Collected material =>
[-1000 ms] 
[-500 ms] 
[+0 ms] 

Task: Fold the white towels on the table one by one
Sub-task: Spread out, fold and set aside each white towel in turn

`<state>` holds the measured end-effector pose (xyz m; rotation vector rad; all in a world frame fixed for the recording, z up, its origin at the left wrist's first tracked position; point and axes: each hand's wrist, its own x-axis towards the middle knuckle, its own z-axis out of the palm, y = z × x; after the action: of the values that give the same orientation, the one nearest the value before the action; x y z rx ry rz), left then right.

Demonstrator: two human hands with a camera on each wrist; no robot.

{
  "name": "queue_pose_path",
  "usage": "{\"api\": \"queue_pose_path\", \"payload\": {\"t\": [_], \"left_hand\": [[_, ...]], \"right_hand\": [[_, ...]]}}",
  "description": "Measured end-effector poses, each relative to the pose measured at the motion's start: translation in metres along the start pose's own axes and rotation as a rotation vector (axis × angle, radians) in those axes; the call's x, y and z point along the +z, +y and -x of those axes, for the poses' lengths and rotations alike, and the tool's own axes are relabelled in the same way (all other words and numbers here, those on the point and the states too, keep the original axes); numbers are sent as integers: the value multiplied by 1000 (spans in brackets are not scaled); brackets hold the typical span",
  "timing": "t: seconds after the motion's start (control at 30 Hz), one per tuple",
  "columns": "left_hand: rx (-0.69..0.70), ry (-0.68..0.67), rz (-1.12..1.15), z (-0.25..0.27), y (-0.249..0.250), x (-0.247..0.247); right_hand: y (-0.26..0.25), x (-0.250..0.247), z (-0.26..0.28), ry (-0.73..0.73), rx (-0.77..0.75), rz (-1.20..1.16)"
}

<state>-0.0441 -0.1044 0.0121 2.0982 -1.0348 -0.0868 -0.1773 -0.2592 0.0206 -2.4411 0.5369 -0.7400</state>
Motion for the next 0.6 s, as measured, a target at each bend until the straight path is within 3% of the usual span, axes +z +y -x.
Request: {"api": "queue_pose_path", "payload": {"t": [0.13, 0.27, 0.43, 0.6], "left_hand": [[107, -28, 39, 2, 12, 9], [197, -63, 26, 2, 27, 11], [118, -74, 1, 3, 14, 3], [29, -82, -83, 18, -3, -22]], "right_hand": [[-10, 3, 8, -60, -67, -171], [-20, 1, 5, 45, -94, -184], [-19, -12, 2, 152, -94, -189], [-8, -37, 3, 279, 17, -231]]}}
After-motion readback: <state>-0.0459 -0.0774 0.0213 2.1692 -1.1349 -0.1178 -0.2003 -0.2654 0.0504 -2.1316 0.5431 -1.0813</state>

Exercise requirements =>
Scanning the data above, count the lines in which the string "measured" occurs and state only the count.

Reply to the exercise =>
3